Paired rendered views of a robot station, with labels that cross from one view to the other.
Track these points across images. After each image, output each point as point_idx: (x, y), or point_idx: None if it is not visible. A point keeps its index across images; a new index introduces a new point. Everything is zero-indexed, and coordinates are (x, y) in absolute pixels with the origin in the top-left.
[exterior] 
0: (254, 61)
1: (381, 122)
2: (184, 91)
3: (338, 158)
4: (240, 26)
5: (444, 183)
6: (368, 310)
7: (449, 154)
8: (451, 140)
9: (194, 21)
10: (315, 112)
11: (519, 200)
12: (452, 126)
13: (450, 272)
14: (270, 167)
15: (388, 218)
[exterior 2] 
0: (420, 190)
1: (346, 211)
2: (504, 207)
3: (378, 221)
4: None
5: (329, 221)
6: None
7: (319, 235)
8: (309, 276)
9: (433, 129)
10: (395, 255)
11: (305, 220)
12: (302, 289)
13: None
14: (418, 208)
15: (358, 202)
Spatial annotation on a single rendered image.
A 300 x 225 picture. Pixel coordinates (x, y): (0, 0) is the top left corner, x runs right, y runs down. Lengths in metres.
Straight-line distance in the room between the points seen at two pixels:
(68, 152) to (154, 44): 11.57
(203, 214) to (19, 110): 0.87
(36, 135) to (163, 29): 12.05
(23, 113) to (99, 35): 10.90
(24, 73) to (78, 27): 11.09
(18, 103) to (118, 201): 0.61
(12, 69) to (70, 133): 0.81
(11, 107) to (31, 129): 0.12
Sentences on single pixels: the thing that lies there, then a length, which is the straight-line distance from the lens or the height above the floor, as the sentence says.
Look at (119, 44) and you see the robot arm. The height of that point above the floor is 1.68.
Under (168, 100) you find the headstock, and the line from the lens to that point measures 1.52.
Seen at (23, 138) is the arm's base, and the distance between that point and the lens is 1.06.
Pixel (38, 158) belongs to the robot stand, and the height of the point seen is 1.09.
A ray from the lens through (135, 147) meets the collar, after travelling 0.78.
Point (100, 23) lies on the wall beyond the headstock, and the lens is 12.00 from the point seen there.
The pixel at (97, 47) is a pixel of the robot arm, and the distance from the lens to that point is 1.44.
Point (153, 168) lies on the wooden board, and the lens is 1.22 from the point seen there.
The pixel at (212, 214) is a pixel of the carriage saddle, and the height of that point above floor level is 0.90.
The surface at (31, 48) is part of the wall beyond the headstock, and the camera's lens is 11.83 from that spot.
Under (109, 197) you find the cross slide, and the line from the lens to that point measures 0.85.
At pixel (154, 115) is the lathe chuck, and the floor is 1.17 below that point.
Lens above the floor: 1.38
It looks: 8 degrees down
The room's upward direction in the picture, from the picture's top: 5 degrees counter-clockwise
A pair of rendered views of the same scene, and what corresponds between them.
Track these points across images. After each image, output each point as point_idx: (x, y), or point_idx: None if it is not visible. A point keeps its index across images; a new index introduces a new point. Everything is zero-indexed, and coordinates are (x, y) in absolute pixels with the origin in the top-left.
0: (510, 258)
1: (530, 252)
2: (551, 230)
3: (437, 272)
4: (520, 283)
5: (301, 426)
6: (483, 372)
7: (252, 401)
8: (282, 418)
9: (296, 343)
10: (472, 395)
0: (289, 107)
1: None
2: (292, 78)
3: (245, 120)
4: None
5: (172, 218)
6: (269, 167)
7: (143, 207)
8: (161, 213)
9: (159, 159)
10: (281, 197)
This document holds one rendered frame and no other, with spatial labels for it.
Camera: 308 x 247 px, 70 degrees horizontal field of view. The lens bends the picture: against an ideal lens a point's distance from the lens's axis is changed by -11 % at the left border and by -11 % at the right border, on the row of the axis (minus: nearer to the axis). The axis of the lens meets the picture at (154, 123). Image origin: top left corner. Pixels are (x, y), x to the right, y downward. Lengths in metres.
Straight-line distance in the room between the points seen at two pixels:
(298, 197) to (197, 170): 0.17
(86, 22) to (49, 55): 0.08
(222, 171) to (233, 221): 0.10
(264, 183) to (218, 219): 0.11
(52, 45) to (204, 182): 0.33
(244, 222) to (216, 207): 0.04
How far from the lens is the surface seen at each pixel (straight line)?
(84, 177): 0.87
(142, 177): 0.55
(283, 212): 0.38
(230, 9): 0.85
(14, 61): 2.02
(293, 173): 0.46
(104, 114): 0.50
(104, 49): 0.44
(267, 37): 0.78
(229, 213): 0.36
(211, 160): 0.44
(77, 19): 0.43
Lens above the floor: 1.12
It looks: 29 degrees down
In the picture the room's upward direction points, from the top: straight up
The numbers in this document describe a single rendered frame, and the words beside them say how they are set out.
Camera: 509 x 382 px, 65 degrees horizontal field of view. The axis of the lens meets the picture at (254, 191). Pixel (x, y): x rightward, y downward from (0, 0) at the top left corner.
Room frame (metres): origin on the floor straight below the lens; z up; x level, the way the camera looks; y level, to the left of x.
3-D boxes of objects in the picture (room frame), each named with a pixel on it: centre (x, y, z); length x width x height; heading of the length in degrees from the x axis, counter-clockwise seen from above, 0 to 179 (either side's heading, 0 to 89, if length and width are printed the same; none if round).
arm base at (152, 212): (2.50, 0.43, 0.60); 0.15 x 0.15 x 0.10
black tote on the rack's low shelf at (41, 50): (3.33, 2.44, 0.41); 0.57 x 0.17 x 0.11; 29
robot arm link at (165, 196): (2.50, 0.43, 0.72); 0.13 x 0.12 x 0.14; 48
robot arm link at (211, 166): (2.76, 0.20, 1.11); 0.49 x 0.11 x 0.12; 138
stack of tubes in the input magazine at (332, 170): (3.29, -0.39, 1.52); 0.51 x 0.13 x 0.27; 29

════

→ **Problem requirements**
Every entry needs to be copied exactly as it was written.

→ **Exercise output**
Paired rendered views of a robot station, with labels that cross from one view to the other.
Track these points across images. After each image, output each point as point_idx: (x, y), or point_idx: None if it is not visible. A point keeps its index across images; a new index introduces a new point. Everything is zero-indexed, and coordinates are (x, y) in absolute pixels with the origin in the top-left.
[exterior] 
0: (254, 61)
1: (381, 122)
2: (184, 91)
3: (338, 158)
4: (240, 26)
5: (444, 183)
6: (368, 310)
7: (449, 154)
8: (451, 140)
9: (194, 21)
10: (315, 112)
11: (519, 200)
12: (452, 126)
13: (450, 272)
14: (270, 167)
15: (388, 218)
[exterior 2] 
0: (420, 190)
1: (346, 211)
2: (504, 207)
3: (378, 221)
4: None
5: (329, 221)
6: None
7: (319, 235)
8: (309, 276)
9: (433, 129)
10: (395, 255)
11: (305, 220)
12: (302, 289)
13: None
14: (418, 208)
15: (358, 202)
Spatial annotation on a single rendered image.
A 300 x 225 picture. Pixel coordinates (x, y): (0, 0) is the top left corner, x runs right, y runs down. Lengths in metres.
Straight-line distance in the room between the points seen at two pixels:
(68, 152) to (154, 44): 11.57
(203, 214) to (19, 110): 0.87
(36, 135) to (163, 29): 12.05
(23, 113) to (99, 35): 10.90
(24, 73) to (78, 27): 11.09
(18, 103) to (118, 201): 0.61
(12, 69) to (70, 133): 0.81
(11, 107) to (31, 129): 0.12
Sentences on single pixels: the thing that lies there, then a length, which is the straight-line distance from the lens or the height above the floor, as the sentence says.
Look at (119, 44) and you see the robot arm. The height of that point above the floor is 1.68.
Under (168, 100) you find the headstock, and the line from the lens to that point measures 1.52.
Seen at (23, 138) is the arm's base, and the distance between that point and the lens is 1.06.
Pixel (38, 158) belongs to the robot stand, and the height of the point seen is 1.09.
A ray from the lens through (135, 147) meets the collar, after travelling 0.78.
Point (100, 23) lies on the wall beyond the headstock, and the lens is 12.00 from the point seen there.
The pixel at (97, 47) is a pixel of the robot arm, and the distance from the lens to that point is 1.44.
Point (153, 168) lies on the wooden board, and the lens is 1.22 from the point seen there.
The pixel at (212, 214) is a pixel of the carriage saddle, and the height of that point above floor level is 0.90.
The surface at (31, 48) is part of the wall beyond the headstock, and the camera's lens is 11.83 from that spot.
Under (109, 197) you find the cross slide, and the line from the lens to that point measures 0.85.
At pixel (154, 115) is the lathe chuck, and the floor is 1.17 below that point.
Lens above the floor: 1.38
It looks: 8 degrees down
The room's upward direction in the picture, from the picture's top: 5 degrees counter-clockwise
A pair of rendered views of the same scene, and what corresponds between them.
Track these points across images. After each image, output each point as point_idx: (x, y), or point_idx: None if it is not visible. A point keeps its index across images; a new index introduces a new point. Everything is zero-indexed, and coordinates are (x, y) in absolute pixels with the origin in the top-left.
0: (510, 258)
1: (530, 252)
2: (551, 230)
3: (437, 272)
4: (520, 283)
5: (301, 426)
6: (483, 372)
7: (252, 401)
8: (282, 418)
9: (296, 343)
10: (472, 395)
0: (289, 107)
1: None
2: (292, 78)
3: (245, 120)
4: None
5: (172, 218)
6: (269, 167)
7: (143, 207)
8: (161, 213)
9: (159, 159)
10: (281, 197)
This document holds one rendered frame and no other, with spatial labels for it.
Camera: 308 x 247 px, 70 degrees horizontal field of view. The lens bends the picture: against an ideal lens a point's distance from the lens's axis is changed by -11 % at the left border and by -11 % at the right border, on the row of the axis (minus: nearer to the axis). The axis of the lens meets the picture at (154, 123). Image origin: top left corner. Pixels are (x, y), x to the right, y downward. Lengths in metres.
Straight-line distance in the room between the points seen at two pixels:
(298, 197) to (197, 170): 0.17
(86, 22) to (49, 55): 0.08
(222, 171) to (233, 221): 0.10
(264, 183) to (218, 219): 0.11
(52, 45) to (204, 182): 0.33
(244, 222) to (216, 207): 0.04
How far from the lens is the surface seen at each pixel (straight line)?
(84, 177): 0.87
(142, 177): 0.55
(283, 212): 0.38
(230, 9): 0.85
(14, 61): 2.02
(293, 173): 0.46
(104, 114): 0.50
(104, 49): 0.44
(267, 37): 0.78
(229, 213): 0.36
(211, 160): 0.44
(77, 19): 0.43
Lens above the floor: 1.12
It looks: 29 degrees down
In the picture the room's upward direction points, from the top: straight up
The numbers in this document describe a single rendered frame, and the words beside them say how they are set out.
Camera: 509 x 382 px, 65 degrees horizontal field of view. The axis of the lens meets the picture at (254, 191). Pixel (x, y): x rightward, y downward from (0, 0) at the top left corner.
Room frame (metres): origin on the floor straight below the lens; z up; x level, the way the camera looks; y level, to the left of x.
3-D boxes of objects in the picture (room frame), each named with a pixel on it: centre (x, y, z); length x width x height; heading of the length in degrees from the x axis, counter-clockwise seen from above, 0 to 179 (either side's heading, 0 to 89, if length and width are printed the same; none if round).
arm base at (152, 212): (2.50, 0.43, 0.60); 0.15 x 0.15 x 0.10
black tote on the rack's low shelf at (41, 50): (3.33, 2.44, 0.41); 0.57 x 0.17 x 0.11; 29
robot arm link at (165, 196): (2.50, 0.43, 0.72); 0.13 x 0.12 x 0.14; 48
robot arm link at (211, 166): (2.76, 0.20, 1.11); 0.49 x 0.11 x 0.12; 138
stack of tubes in the input magazine at (332, 170): (3.29, -0.39, 1.52); 0.51 x 0.13 x 0.27; 29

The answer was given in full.